Tuesday, September 16, 2008

Growing rice with center-pivot irrigation saves water and fuel

Rice is an important crop in many places, and a staple food for many people worldwide. Traditionally, rice is grown with flood irrigation, a method that reduces weeds but is labor-intensive, requires lots of water and limits production to areas with the right climate and soil.
Some experiments are looking at a new way of growing rice, one that could expand rice production to places where it had been thought impossible.
Researchers are experimenting with center-pivot irrigation, an overhead sprinkler system commonly used on corn and soybeans. On rice, the technique requires less labor, water and fuel than traditional rice farming.
The main purpose of this experiment is to reduce water.
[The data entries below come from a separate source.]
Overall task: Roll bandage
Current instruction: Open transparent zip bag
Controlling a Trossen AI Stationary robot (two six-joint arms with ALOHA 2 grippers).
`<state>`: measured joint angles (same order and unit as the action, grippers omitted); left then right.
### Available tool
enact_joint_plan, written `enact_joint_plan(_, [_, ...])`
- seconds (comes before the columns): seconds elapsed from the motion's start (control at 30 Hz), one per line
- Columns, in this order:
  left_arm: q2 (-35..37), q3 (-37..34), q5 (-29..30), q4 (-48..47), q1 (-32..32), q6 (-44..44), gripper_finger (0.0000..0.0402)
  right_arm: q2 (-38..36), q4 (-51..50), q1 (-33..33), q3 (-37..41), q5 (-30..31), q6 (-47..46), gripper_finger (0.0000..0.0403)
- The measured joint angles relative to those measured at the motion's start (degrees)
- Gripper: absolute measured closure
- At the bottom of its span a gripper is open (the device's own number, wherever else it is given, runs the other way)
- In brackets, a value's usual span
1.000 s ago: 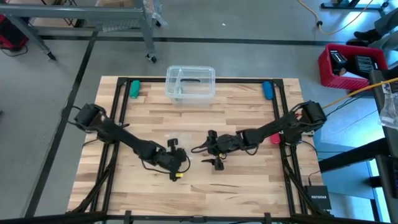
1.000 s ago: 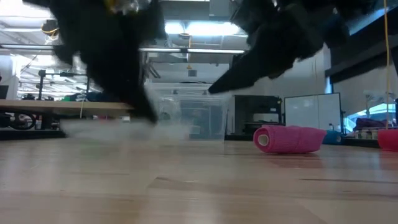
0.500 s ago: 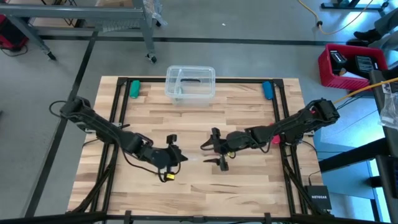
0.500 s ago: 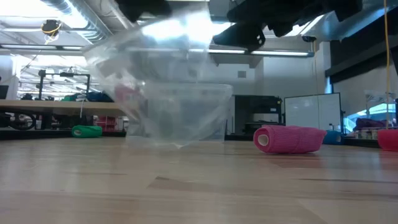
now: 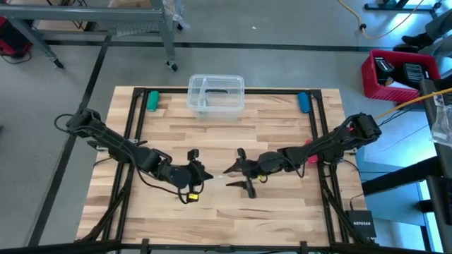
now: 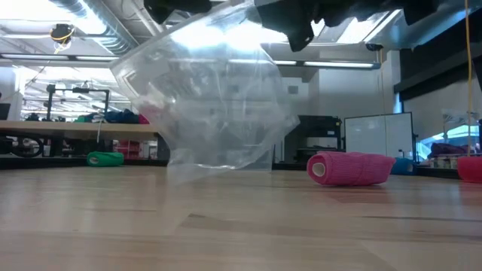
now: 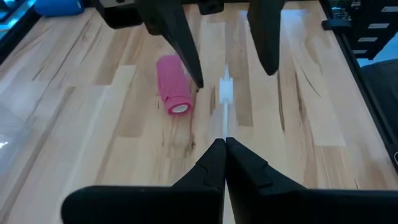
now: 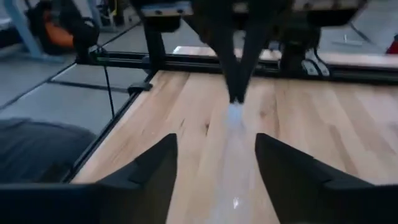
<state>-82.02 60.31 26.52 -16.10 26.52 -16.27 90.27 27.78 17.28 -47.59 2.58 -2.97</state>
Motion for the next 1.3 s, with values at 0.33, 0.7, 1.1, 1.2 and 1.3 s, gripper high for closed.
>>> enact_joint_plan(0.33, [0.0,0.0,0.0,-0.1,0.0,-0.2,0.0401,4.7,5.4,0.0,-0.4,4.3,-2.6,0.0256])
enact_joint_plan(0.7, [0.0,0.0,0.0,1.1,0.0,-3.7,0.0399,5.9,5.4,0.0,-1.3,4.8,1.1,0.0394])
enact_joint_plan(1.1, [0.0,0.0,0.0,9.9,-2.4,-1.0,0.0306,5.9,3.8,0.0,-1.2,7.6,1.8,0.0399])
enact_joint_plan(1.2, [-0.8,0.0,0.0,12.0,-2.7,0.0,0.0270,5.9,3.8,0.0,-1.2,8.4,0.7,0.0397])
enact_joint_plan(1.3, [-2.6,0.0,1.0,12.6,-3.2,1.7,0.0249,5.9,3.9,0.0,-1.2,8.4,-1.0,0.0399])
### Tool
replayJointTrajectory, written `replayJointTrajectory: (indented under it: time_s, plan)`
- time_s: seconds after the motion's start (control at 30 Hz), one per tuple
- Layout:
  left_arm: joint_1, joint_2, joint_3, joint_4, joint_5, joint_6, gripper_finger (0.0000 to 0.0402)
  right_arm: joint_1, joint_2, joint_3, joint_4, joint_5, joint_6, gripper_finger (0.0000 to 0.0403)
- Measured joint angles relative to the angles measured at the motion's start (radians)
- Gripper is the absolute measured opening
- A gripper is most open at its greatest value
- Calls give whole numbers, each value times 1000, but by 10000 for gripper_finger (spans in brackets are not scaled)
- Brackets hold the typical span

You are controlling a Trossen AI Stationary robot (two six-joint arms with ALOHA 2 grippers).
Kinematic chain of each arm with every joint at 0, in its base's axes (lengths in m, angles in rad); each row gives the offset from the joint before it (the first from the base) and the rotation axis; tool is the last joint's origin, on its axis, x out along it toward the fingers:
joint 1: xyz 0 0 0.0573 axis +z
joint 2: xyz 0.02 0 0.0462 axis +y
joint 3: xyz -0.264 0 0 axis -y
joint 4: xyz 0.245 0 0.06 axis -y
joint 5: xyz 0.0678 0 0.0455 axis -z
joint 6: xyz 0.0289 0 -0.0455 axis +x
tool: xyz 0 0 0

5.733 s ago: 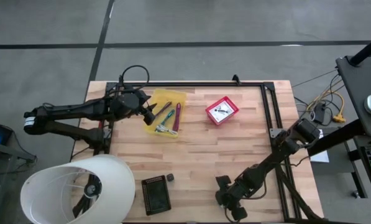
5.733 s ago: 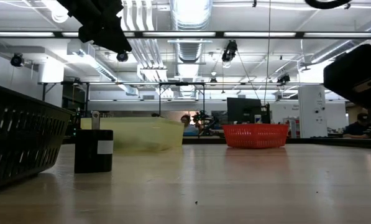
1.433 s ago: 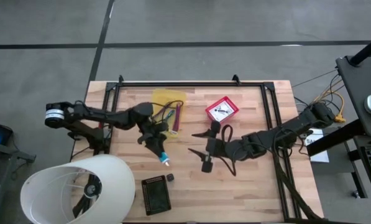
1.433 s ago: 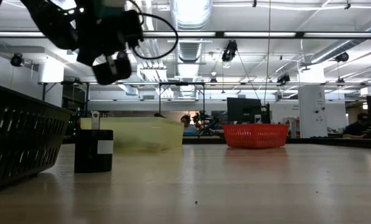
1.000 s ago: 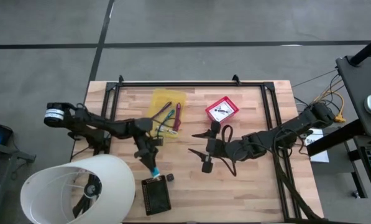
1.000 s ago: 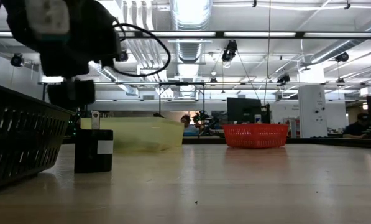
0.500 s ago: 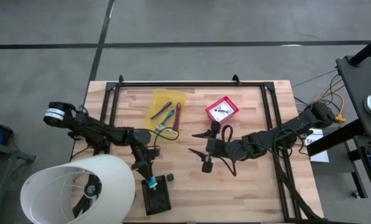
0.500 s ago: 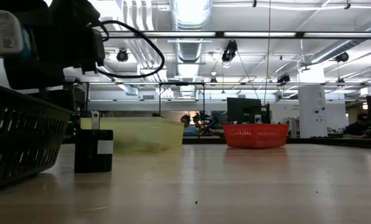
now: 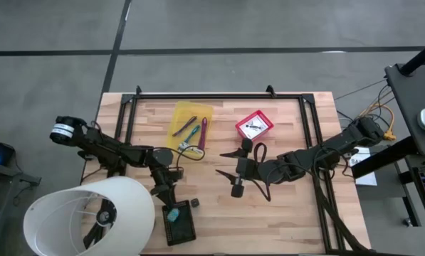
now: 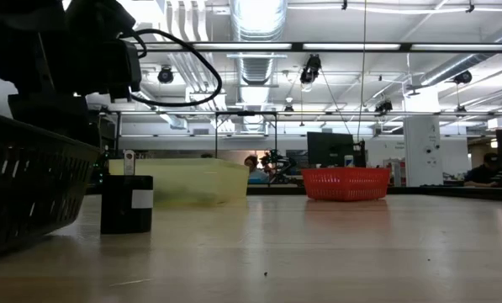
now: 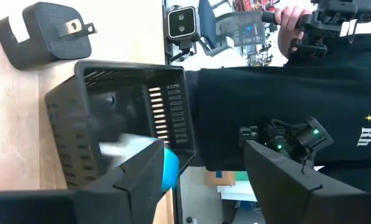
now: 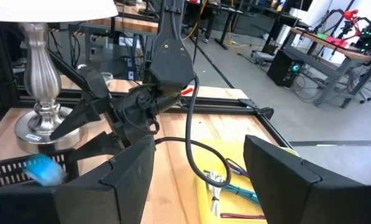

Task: Pick and place items into bin
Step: Put the black charger adapter into the black basket

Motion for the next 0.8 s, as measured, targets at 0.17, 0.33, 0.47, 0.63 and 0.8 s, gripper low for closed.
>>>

It's possible to use half the water and energy with this system compared to a traditional rice field. The experiment was started in the spring, comparing the performance of pivot-irrigated rice to a traditional flooded rice field. The pivot showed its water-saving potential after just a few weeks.
On the flooded field, they used about 2 million gallons of water on a 6-acre field in just two-and-a-half weeks. On the pivot system, they hadn't even put out 1 million gallons yet and they had been watering for probably three weeks longer.
The method could triple rice production. With center-pivot irrigation, it would be possible to grow rice on fields with hills. It really opens up possibilities to other farmers who couldn't grow rice before.